- **TASK ITEM**: With the pictures left out, output the records below exactly.
----------------------------------------
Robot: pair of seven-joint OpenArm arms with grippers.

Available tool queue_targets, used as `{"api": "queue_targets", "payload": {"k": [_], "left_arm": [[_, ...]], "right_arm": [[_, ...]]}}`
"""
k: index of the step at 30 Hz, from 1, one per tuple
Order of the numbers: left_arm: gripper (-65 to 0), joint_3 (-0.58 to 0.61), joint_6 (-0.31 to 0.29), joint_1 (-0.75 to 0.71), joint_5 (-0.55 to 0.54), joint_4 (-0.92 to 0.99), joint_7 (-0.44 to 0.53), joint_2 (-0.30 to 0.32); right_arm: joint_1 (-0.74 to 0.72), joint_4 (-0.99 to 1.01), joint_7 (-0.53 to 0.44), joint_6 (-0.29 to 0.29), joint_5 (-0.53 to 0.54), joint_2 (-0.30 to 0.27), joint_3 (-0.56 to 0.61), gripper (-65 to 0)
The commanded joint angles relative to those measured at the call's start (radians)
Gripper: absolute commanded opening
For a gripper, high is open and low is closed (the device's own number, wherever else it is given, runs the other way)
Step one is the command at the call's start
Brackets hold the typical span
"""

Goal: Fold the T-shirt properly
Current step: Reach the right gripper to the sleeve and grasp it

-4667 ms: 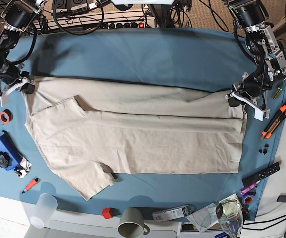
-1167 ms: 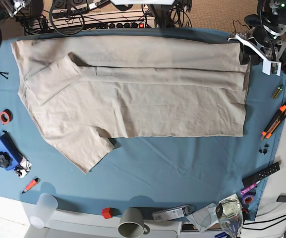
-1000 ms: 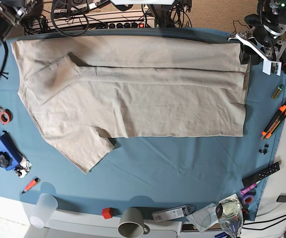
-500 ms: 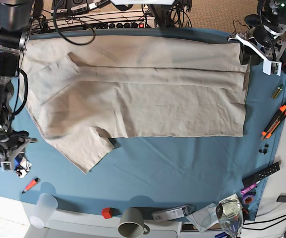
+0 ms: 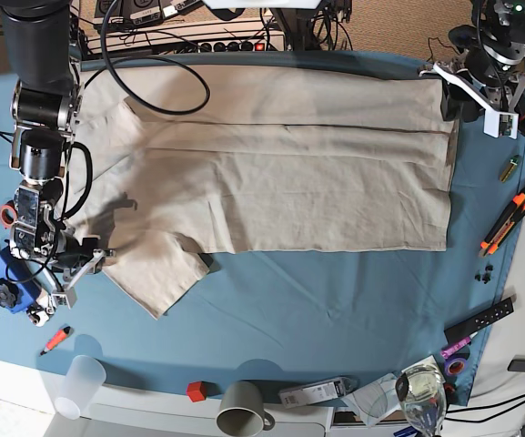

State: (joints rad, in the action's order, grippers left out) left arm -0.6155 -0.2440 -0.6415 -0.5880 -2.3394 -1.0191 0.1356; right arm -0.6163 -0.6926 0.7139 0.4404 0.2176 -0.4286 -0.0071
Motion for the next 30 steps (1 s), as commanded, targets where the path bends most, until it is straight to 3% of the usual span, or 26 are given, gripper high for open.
{"api": "queue_targets", "payload": {"k": [1,7,12,18,30], "left_arm": [[-43.9,-0.003,-0.002,-0.004,-0.008,-0.017,0.018,0.006],[-43.9,-0.003,-0.002,-0.004,-0.008,-0.017,0.026,0.006],[-43.9,-0.003,-0.002,-0.003,-0.008,-0.017,0.026,0.006],[-43.9,-0.003,-0.001,-0.004,-0.008,-0.017,0.033,0.006],[-43.9,-0.003,-0.001,0.019,-0.008,-0.017,0.052,0.006]], "right_arm": [[-0.032,-0.016,-0.016,-0.001,0.008,-0.018,-0.005,-47.6],[0.005,-0.016,0.039,0.000,0.009,-0.017,-0.005,-48.5],[0.066,-0.016,0.104,0.000,0.009,-0.018,-0.005,-64.8],[0.087,-0.048,0.270,-0.003,0.039,-0.038,-0.006,-65.0],[0.246,-0.440,0.481,-0.003,0.345,-0.193,-0.008,-65.0]]}}
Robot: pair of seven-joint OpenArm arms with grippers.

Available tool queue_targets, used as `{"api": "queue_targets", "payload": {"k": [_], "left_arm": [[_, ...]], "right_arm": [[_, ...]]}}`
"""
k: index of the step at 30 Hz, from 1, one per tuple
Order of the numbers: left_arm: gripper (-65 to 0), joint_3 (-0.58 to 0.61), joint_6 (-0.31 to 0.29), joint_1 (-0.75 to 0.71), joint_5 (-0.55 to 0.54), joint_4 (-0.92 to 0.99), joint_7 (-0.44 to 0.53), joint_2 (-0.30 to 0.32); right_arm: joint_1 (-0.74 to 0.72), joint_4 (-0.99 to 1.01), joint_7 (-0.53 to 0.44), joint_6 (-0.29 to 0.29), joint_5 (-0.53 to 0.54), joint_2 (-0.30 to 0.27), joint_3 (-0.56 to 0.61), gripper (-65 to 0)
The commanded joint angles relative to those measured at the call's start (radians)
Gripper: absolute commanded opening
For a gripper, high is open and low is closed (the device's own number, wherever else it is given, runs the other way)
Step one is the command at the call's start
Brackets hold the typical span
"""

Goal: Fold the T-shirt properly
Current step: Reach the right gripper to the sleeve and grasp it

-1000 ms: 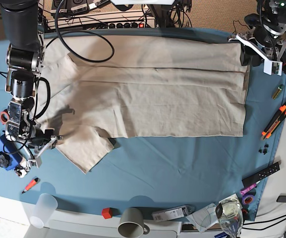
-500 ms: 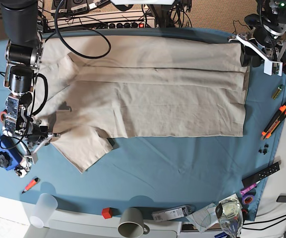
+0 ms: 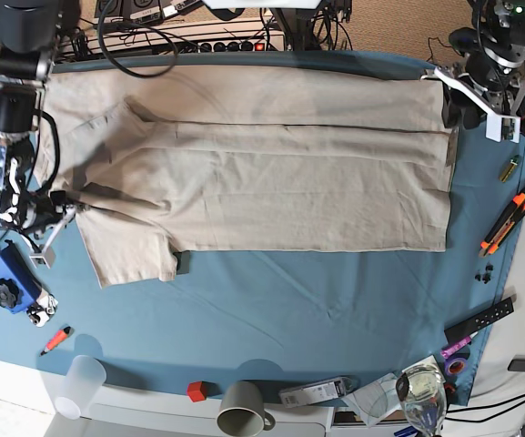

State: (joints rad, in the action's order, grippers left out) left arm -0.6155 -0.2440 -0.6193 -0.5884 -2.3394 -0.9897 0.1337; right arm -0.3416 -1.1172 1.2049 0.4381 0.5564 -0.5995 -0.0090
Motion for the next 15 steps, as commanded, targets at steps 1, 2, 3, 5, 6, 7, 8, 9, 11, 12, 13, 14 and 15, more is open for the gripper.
{"api": "queue_targets", "payload": {"k": [1,2,3,5,6,7,8,9,11,12,13,14,15], "left_arm": [[-43.9,-0.003,-0.001,0.004,-0.008,-0.017,0.023,0.008],[-43.9,-0.003,-0.001,0.008,-0.007,-0.017,0.023,0.008],[-43.9,-0.003,-0.001,0.007,-0.008,-0.017,0.032,0.008],[-43.9,-0.003,-0.001,0.007,-0.007,-0.017,0.047,0.008],[-43.9,-0.002,-0.001,0.007,-0.006,-0.017,0.056,0.008],[-43.9,-0.002,-0.001,0.007,0.005,-0.017,0.075,0.007],[-43.9,-0.002,-0.001,0.007,0.025,-0.017,0.102,0.008],[-43.9,-0.002,-0.001,0.007,0.053,-0.017,0.140,0.007],[-43.9,-0.002,-0.001,0.008,0.103,-0.017,0.204,0.007],[-43.9,-0.002,-0.001,0.014,0.117,-0.017,0.221,0.006],[-43.9,-0.002,-0.001,0.028,0.122,-0.017,0.224,0.002],[-43.9,-0.002,-0.001,0.045,0.121,-0.017,0.224,-0.001],[-43.9,-0.002,-0.001,0.061,0.121,-0.017,0.224,-0.003]], "right_arm": [[-0.006,-0.045,-0.001,0.003,0.014,-0.029,-0.006,-65.0],[0.015,-0.071,-0.002,0.004,0.012,-0.034,-0.006,-65.0],[0.034,-0.093,-0.007,0.003,0.011,-0.037,-0.006,-65.0],[0.061,-0.119,-0.031,0.003,0.002,-0.035,-0.006,-65.0],[0.066,-0.122,-0.040,0.003,-0.008,-0.030,-0.006,-65.0],[0.068,-0.122,-0.042,0.003,-0.016,-0.029,-0.006,-65.0],[0.067,-0.122,-0.045,0.003,-0.021,-0.026,-0.006,-65.0],[0.067,-0.122,-0.053,0.003,-0.023,-0.026,-0.006,-65.0],[0.065,-0.122,-0.053,0.003,-0.026,-0.027,-0.006,-65.0],[0.064,-0.122,-0.052,0.003,-0.026,-0.027,-0.006,-65.0],[0.063,-0.122,-0.054,0.003,-0.026,-0.027,-0.006,-63.6],[0.062,-0.122,-0.053,0.003,-0.026,-0.027,-0.006,-60.5],[0.061,-0.122,-0.053,0.003,-0.026,-0.026,-0.006,-57.2]]}}
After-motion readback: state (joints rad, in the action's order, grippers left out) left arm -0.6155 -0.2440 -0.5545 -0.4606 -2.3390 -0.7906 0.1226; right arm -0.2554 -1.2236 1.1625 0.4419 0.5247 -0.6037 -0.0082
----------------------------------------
- **FINISHED EXERCISE**:
Robot: pair of seven-joint OpenArm arms with grippers.

Available tool queue_targets, used as `{"api": "queue_targets", "payload": {"k": [_], "left_arm": [[_, ...]], "right_arm": [[_, ...]]}}`
"""
k: index of the step at 30 Hz, from 1, one per tuple
Order of the numbers: left_arm: gripper (-65 to 0), joint_3 (-0.58 to 0.61), joint_6 (-0.31 to 0.29), joint_1 (-0.75 to 0.71), joint_5 (-0.55 to 0.54), joint_4 (-0.92 to 0.99), joint_7 (-0.44 to 0.53), joint_2 (-0.30 to 0.32); right_arm: joint_1 (-0.74 to 0.72), joint_4 (-0.99 to 1.01), joint_7 (-0.53 to 0.44), joint_6 (-0.29 to 0.29), joint_5 (-0.53 to 0.54), joint_2 (-0.30 to 0.27), joint_3 (-0.56 to 0.61), gripper (-65 to 0)
The commanded joint angles relative to those measured at the call's start (radians)
Gripper: absolute commanded opening
For a gripper, high is open and low is closed (the device's own number, wherever else it is given, runs the other way)
Step one is the command at the call's start
Brackets hold the typical span
"""

Goal: Fold the T-shirt properly
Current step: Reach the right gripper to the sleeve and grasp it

-4667 ms: 
-1167 ms: 
-1000 ms: 
-500 ms: 
+0 ms: 

State: (joints rad, in the action's order, grippers left out) left arm -0.6155 -0.2440 -0.6415 -0.5880 -2.3394 -1.0191 0.1356; right arm -0.6163 -0.6926 0.7139 0.4404 0.2176 -0.4286 -0.0071
Motion for the next 30 steps (1 s), as commanded, targets where the path bends most, until it is straight to 3% of the usual span, or 26 are given, gripper high for open.
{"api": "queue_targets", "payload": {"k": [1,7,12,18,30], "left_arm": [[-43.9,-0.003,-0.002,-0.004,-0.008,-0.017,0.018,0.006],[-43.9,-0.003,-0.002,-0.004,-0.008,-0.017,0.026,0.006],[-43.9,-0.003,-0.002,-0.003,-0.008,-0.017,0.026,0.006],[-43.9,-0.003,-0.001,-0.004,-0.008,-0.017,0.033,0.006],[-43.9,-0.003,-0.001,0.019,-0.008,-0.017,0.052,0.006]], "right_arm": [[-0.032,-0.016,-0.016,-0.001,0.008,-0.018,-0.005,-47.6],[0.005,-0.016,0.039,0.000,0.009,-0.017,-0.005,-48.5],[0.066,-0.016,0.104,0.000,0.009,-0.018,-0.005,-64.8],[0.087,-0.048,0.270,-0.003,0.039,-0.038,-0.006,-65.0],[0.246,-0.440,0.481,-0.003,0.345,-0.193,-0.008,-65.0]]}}
Robot: pair of seven-joint OpenArm arms with grippers.

Available tool queue_targets, used as `{"api": "queue_targets", "payload": {"k": [_], "left_arm": [[_, ...]], "right_arm": [[_, ...]]}}`
"""
k: index of the step at 30 Hz, from 1, one per tuple
Order of the numbers: left_arm: gripper (-65 to 0), joint_3 (-0.58 to 0.61), joint_6 (-0.31 to 0.29), joint_1 (-0.75 to 0.71), joint_5 (-0.55 to 0.54), joint_4 (-0.92 to 0.99), joint_7 (-0.44 to 0.53), joint_2 (-0.30 to 0.32); right_arm: joint_1 (-0.74 to 0.72), joint_4 (-0.99 to 1.01), joint_7 (-0.53 to 0.44), joint_6 (-0.29 to 0.29), joint_5 (-0.53 to 0.54), joint_2 (-0.30 to 0.27), joint_3 (-0.56 to 0.61), gripper (-65 to 0)
The commanded joint angles relative to those measured at the call's start (radians)
Gripper: absolute commanded opening
For a gripper, high is open and low is closed (the device's own number, wherever else it is given, runs the other way)
Step one is the command at the call's start
Brackets hold the typical span
"""

Goal: Fold the T-shirt properly
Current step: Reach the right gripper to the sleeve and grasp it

-1000 ms: 
-500 ms: 
+0 ms: 

State: (joints rad, in the action's order, grippers left out) left arm -0.6155 -0.2440 -0.6193 -0.5884 -2.3394 -0.9897 0.1337; right arm -0.3416 -1.1172 1.2049 0.4381 0.5564 -0.5995 -0.0090
Motion for the next 15 steps, as commanded, targets at steps 1, 2, 3, 5, 6, 7, 8, 9, 11, 12, 13, 14 and 15, more is open for the gripper.
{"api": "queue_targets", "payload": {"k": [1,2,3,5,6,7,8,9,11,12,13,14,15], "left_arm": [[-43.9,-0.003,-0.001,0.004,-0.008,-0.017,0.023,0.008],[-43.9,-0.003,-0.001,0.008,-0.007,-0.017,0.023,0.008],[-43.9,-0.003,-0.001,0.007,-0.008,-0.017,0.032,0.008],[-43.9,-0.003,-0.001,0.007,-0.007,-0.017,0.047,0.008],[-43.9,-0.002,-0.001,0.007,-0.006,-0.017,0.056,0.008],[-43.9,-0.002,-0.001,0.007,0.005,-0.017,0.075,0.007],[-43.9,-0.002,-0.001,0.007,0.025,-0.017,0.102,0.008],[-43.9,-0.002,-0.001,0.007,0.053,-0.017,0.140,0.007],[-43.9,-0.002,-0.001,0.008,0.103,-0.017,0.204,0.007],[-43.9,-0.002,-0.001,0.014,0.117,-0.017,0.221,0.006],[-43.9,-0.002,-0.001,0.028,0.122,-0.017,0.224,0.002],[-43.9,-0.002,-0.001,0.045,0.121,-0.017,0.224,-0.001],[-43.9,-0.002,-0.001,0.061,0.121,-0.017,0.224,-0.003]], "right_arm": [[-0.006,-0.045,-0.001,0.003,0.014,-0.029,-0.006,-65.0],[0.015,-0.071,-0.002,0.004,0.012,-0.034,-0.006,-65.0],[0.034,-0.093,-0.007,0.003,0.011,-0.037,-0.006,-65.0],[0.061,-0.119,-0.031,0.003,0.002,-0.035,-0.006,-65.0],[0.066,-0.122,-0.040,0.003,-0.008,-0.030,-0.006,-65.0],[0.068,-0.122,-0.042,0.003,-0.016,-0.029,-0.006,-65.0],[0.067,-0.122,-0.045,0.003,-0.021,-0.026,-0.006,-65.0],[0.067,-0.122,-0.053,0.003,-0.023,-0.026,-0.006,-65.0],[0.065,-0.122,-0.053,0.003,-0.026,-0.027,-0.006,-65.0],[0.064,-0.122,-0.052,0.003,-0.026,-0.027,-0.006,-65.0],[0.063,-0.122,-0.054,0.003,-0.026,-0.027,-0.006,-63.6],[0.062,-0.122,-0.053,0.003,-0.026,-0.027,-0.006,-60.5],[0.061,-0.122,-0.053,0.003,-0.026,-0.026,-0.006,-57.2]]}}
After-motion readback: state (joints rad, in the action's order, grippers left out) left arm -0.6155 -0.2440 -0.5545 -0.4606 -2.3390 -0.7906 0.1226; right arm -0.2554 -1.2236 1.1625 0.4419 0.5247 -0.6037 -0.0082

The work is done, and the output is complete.